* _Goal of the exercise_:
Of the entries below, repeat exactly only those lines from the one containing "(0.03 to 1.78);" through the last line, with pictures omitted.
[[ Listed entries, beginning ]]
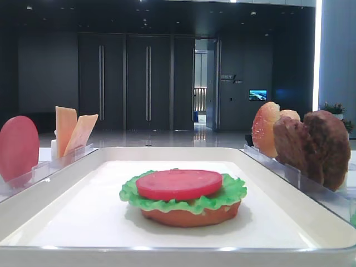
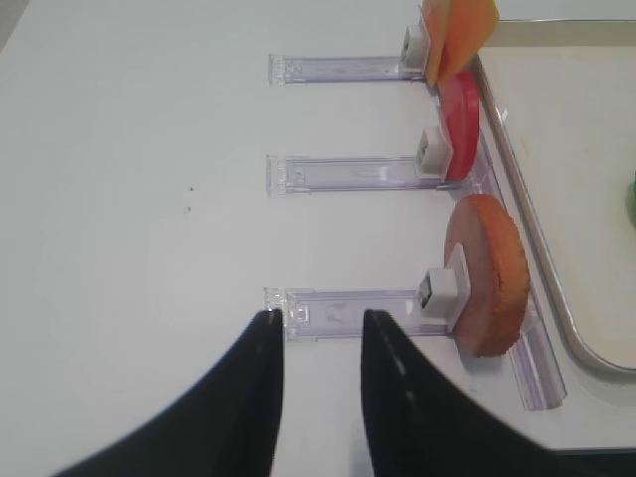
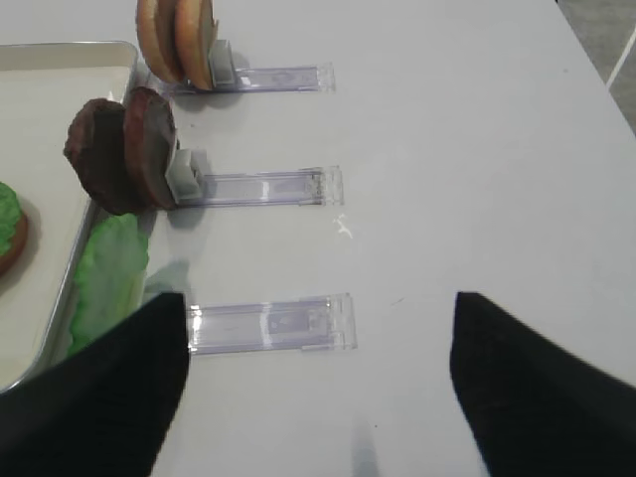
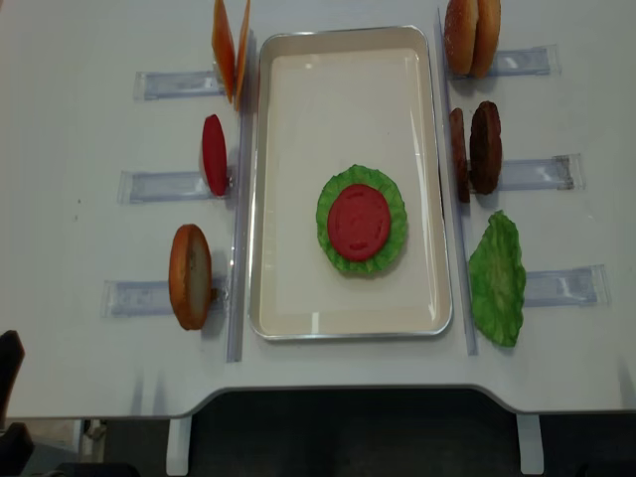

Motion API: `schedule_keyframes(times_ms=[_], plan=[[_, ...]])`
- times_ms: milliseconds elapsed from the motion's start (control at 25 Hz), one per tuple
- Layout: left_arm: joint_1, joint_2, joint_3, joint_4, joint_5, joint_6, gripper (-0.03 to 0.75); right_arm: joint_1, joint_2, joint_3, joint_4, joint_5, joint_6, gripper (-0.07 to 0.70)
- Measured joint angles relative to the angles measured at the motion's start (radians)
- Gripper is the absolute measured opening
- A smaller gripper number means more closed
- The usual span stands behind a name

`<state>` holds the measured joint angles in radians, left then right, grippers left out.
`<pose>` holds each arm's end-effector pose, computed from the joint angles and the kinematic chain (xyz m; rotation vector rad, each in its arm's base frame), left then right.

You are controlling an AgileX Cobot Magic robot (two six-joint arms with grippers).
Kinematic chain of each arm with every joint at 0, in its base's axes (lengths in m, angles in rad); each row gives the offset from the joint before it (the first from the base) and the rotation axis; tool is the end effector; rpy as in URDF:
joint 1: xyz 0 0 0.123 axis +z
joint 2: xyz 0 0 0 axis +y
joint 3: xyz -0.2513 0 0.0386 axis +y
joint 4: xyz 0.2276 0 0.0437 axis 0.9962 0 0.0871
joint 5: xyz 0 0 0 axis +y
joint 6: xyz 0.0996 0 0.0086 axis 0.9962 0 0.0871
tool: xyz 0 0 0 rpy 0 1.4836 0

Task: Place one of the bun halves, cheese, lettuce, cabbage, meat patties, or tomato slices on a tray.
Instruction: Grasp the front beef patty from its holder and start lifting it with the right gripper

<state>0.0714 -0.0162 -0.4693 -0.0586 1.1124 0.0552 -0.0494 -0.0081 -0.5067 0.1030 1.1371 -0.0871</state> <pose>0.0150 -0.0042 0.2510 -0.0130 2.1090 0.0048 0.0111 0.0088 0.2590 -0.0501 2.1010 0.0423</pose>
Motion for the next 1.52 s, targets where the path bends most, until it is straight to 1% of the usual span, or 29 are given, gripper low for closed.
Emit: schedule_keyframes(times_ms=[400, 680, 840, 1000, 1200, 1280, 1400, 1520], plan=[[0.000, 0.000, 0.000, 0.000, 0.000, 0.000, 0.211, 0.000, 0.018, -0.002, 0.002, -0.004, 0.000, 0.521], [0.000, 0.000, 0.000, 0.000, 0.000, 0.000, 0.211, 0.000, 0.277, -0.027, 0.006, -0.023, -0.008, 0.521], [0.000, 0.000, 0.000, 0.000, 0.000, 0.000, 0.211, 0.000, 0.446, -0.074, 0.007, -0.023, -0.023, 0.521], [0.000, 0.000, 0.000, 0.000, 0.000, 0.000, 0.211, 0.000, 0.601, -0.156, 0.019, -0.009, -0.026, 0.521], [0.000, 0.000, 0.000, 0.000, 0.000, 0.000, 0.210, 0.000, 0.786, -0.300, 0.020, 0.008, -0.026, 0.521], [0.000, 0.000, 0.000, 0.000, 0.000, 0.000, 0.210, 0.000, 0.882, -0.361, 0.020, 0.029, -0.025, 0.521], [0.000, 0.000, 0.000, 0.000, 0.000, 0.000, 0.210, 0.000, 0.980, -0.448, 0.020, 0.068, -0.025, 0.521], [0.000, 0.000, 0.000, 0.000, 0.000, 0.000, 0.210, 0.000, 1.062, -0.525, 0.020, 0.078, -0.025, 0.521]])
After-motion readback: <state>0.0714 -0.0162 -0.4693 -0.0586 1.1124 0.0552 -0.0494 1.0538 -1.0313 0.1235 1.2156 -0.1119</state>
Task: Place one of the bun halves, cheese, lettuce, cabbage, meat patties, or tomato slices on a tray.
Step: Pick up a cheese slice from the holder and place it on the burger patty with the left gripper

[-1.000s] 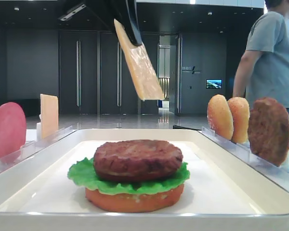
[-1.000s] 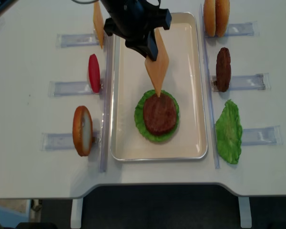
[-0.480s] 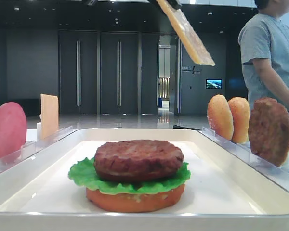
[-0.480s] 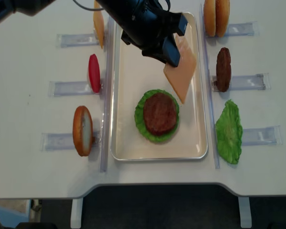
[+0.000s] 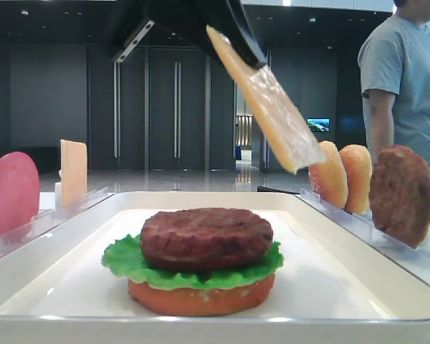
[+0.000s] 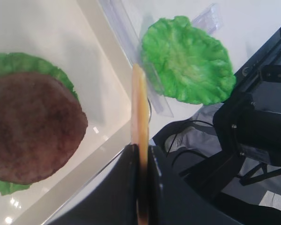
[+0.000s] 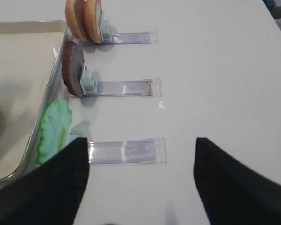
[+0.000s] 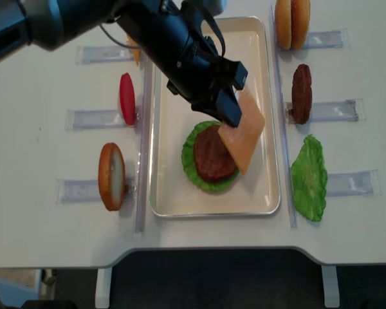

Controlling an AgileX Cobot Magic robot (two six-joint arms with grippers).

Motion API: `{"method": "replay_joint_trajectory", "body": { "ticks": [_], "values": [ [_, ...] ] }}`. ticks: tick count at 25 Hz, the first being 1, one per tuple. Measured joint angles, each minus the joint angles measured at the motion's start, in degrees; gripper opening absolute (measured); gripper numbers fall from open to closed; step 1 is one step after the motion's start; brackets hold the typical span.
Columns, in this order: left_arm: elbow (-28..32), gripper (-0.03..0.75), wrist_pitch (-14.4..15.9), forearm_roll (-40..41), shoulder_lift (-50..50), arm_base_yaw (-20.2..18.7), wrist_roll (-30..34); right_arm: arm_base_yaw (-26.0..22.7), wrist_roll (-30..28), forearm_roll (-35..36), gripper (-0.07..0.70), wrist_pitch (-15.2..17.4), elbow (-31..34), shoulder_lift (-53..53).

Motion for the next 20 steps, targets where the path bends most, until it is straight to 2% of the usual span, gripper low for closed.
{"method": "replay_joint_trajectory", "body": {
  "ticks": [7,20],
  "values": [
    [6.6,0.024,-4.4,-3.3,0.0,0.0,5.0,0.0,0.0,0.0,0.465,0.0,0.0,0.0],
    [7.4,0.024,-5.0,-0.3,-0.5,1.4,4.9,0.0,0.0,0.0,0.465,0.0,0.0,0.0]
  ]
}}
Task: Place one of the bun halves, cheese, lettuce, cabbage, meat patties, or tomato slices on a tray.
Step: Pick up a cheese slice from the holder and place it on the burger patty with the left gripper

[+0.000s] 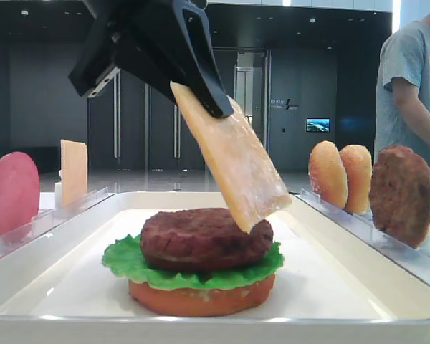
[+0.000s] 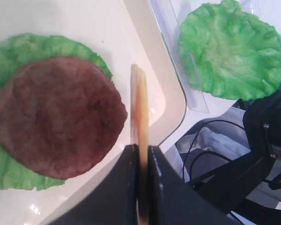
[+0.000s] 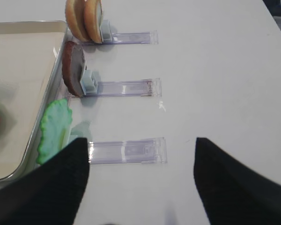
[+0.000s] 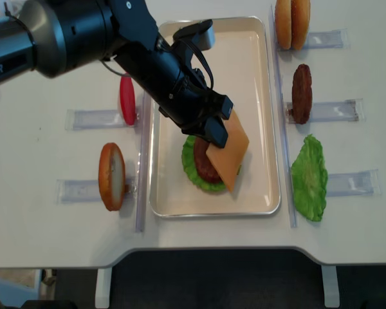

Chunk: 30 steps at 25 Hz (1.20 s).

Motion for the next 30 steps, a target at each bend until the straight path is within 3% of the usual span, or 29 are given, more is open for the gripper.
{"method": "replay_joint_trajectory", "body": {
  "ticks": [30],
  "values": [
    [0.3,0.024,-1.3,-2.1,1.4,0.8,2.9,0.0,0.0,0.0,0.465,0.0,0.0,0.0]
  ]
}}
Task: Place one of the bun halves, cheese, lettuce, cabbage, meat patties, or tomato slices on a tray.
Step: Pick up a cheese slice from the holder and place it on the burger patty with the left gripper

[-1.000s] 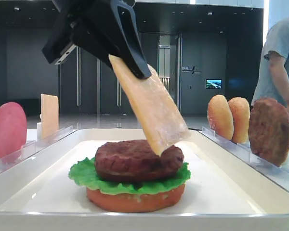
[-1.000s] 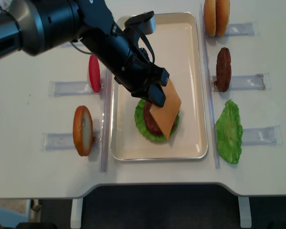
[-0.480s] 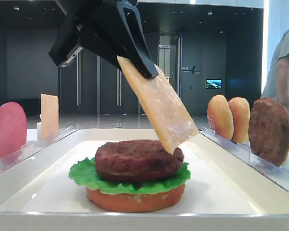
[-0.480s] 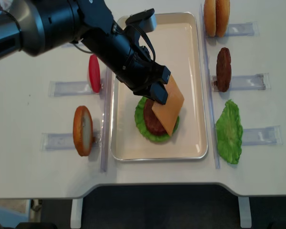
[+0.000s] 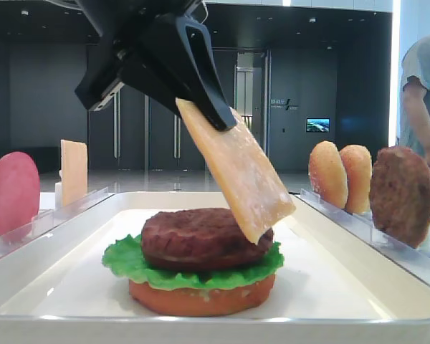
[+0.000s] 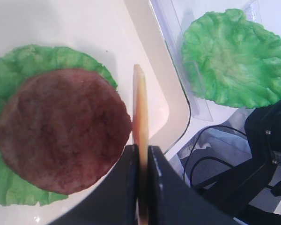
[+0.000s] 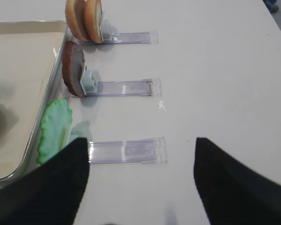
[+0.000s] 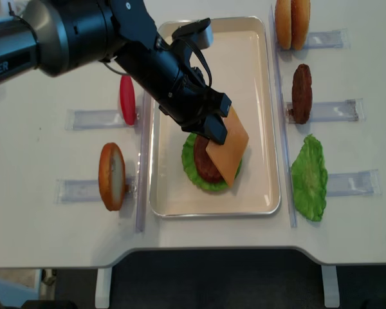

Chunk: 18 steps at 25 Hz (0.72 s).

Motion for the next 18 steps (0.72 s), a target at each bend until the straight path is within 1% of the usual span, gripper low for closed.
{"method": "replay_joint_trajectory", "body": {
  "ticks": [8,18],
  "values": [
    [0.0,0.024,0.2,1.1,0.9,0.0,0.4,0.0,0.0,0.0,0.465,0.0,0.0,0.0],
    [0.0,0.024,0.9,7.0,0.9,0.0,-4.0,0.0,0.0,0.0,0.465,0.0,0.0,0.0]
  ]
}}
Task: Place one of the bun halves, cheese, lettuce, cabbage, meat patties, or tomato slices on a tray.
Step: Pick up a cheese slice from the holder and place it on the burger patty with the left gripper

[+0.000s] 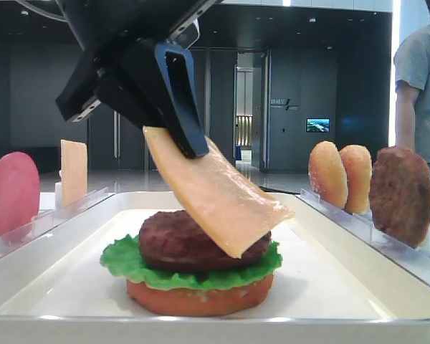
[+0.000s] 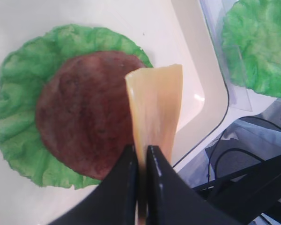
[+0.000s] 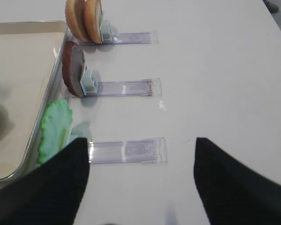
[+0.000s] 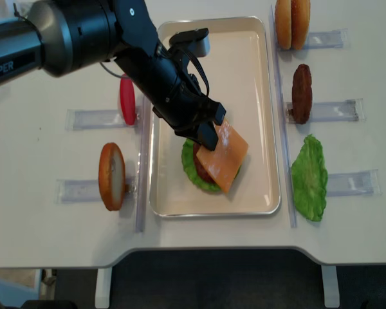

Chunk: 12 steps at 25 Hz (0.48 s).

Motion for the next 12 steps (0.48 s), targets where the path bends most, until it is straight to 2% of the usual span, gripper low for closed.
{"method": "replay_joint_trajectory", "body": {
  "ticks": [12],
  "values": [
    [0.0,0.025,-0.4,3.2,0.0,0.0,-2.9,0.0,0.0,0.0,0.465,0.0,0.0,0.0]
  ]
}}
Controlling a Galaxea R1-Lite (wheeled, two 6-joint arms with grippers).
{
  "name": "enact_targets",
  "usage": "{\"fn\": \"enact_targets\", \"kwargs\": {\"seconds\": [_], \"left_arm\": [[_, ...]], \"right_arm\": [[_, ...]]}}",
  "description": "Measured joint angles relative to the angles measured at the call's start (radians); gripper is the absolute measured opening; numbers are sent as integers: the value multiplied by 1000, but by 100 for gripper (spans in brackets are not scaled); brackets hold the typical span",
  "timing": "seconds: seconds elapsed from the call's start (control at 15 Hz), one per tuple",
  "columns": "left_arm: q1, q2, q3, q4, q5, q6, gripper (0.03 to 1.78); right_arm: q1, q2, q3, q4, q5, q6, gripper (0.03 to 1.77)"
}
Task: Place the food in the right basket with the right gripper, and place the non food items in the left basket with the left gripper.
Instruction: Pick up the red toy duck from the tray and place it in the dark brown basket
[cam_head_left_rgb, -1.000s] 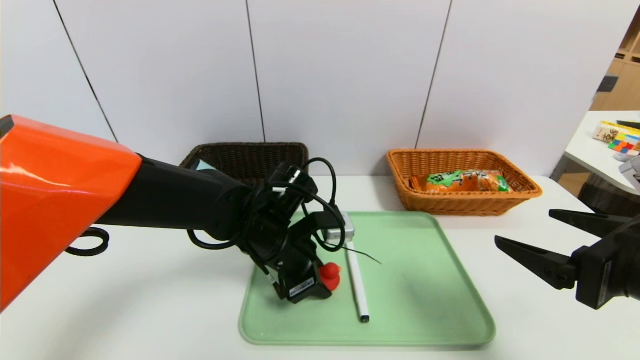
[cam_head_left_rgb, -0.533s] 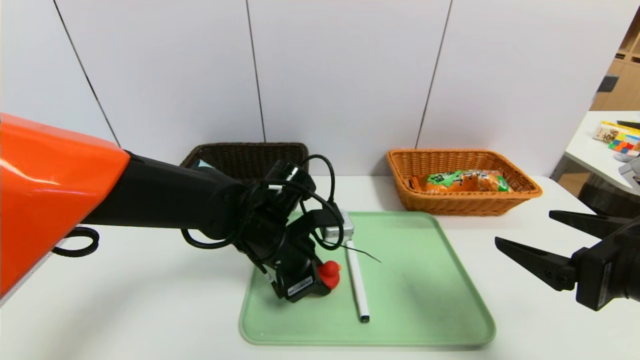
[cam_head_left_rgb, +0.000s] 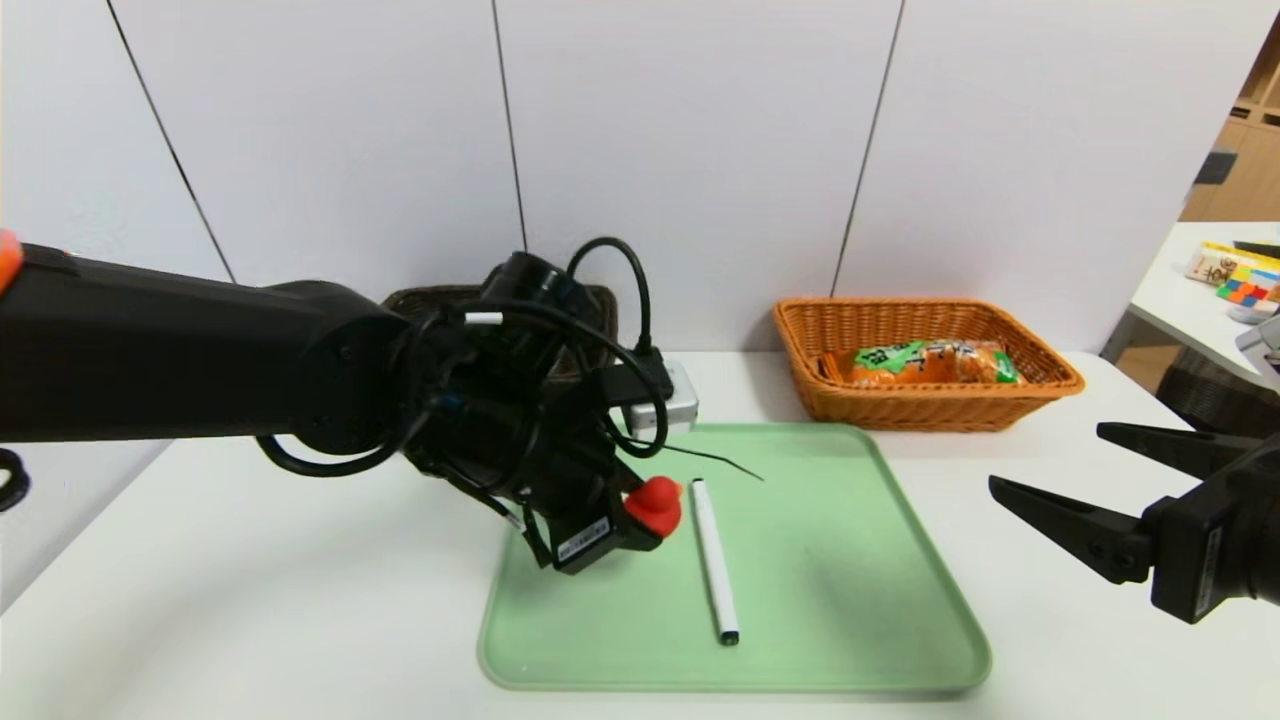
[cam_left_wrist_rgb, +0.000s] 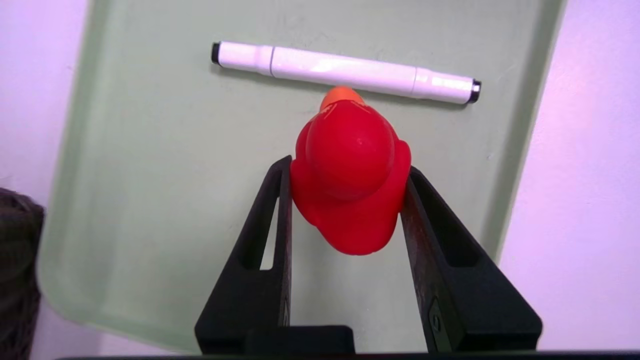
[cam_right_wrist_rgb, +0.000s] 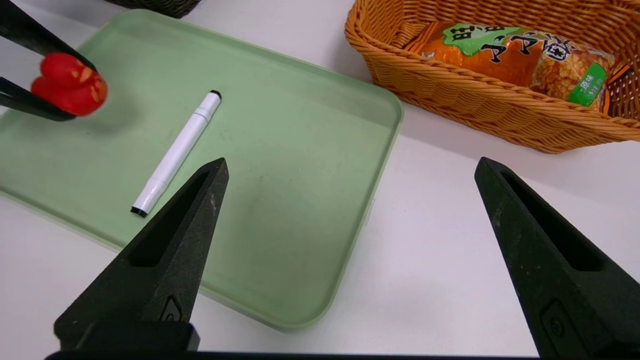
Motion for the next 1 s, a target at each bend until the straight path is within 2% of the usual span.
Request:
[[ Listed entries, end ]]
* _Written answer_:
  "columns": "left_arm: q1, q2, q3, q4, q5, q6, gripper (0.03 to 1.78); right_arm: q1, q2, q3, q4, q5, q6, gripper (0.03 to 1.77)"
}
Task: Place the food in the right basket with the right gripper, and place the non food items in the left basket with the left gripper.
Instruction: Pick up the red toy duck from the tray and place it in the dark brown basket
[cam_head_left_rgb, -1.000s] 
[cam_head_left_rgb, -0.533s] 
[cam_head_left_rgb, +0.000s] 
[cam_left_wrist_rgb, +0.000s] 
[cam_right_wrist_rgb, +0.000s] 
Motion for the next 1 s, a target at each bend until the straight path is within 2% of the usual span.
Request:

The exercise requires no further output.